This seminar focuses on the interplay of art and cuisine in Renaissance Italy, offering a feast for eye and palate.
Spurred by humanistic ideals and an increasing appetite for luxury, both artists and cooks responded to society’s spiritual and material desires.
Cooks created extravagant menus for feasts and banquets and occasionally produced edible table decorations imitating actual works of art, while artists depicted food in still-life paintings and in secular and sacred scenes.
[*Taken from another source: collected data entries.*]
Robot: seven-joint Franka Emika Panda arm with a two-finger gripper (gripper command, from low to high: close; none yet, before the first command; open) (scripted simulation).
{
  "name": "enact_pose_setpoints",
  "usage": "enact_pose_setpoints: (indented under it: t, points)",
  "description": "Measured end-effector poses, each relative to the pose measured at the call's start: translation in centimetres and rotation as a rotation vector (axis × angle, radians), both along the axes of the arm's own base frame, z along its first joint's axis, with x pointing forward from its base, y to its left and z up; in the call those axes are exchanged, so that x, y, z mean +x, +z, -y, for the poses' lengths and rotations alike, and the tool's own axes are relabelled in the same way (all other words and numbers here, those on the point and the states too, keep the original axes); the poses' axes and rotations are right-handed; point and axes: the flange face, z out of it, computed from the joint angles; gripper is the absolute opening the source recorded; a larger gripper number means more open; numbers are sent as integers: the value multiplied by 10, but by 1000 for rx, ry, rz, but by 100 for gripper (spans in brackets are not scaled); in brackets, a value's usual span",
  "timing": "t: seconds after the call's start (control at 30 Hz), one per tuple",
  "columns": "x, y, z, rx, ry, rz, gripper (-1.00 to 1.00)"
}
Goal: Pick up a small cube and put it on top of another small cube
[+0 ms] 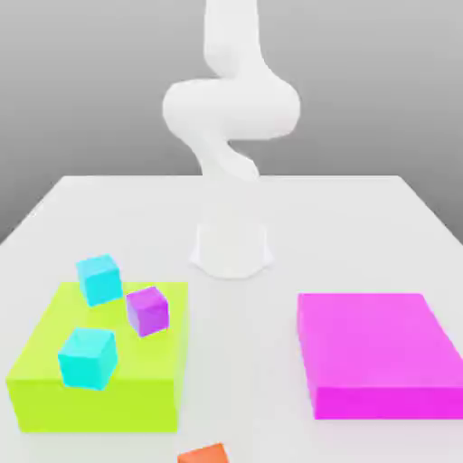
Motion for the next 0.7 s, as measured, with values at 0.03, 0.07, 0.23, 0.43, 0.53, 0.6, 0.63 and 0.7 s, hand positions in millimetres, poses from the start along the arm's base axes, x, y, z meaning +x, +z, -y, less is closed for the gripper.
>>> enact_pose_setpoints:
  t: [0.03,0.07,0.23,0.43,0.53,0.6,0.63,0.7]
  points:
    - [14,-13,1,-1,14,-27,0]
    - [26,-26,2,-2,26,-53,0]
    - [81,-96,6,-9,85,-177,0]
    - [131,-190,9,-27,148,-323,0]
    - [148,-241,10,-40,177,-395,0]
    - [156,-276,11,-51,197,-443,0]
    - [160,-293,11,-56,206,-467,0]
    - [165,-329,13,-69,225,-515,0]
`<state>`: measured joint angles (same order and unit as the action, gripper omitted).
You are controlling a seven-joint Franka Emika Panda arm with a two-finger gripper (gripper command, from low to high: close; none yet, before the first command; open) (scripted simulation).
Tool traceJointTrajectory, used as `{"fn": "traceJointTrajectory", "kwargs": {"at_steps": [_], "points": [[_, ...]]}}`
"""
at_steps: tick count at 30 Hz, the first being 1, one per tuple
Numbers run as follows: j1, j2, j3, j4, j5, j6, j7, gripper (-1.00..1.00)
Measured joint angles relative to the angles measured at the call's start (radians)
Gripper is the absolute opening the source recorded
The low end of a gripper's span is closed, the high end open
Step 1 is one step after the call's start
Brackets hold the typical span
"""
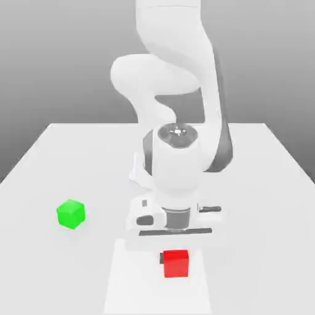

9:30 to 10:30 a.m. The Lives and Work of Renaissance Artists and Cooks
Culinary texts and artistic portrayals of the period, materials the artisans used, and the significance of eggs, lard, and oils in the studio and kitchen.
10:45 a.m. to 12 noon Setting the Table
The Renaissance table’s many amusements, from sugar and marzipan decorations to elaborately painted tableware.
12 noon to 1:30 p.m. A Renaissance Banquet
1:30 to 2:30 p.m. Sacred Suppers
Da Vinci’s famous The Last Supper; other sacred scenes by Caravaggio, Veronese, and Tintoretto.
2:45 to 4 p.m. Significant Still Lifes, Erotic Appetites
Artists try to raise their social status with re-creations of classical antiquity’s legendary still lifes. Food paintings with social and sexual themes. Evocative realism in works by Caravaggio, Passarotti, and Campi.
John Varriano is a professor emeritus of art history at Mount Holyoke College. His book Tastes and Temptations: Food and Art in Renaissance Italy (University of California Press) is available for signing.
Reservations required; no tickets sold at door.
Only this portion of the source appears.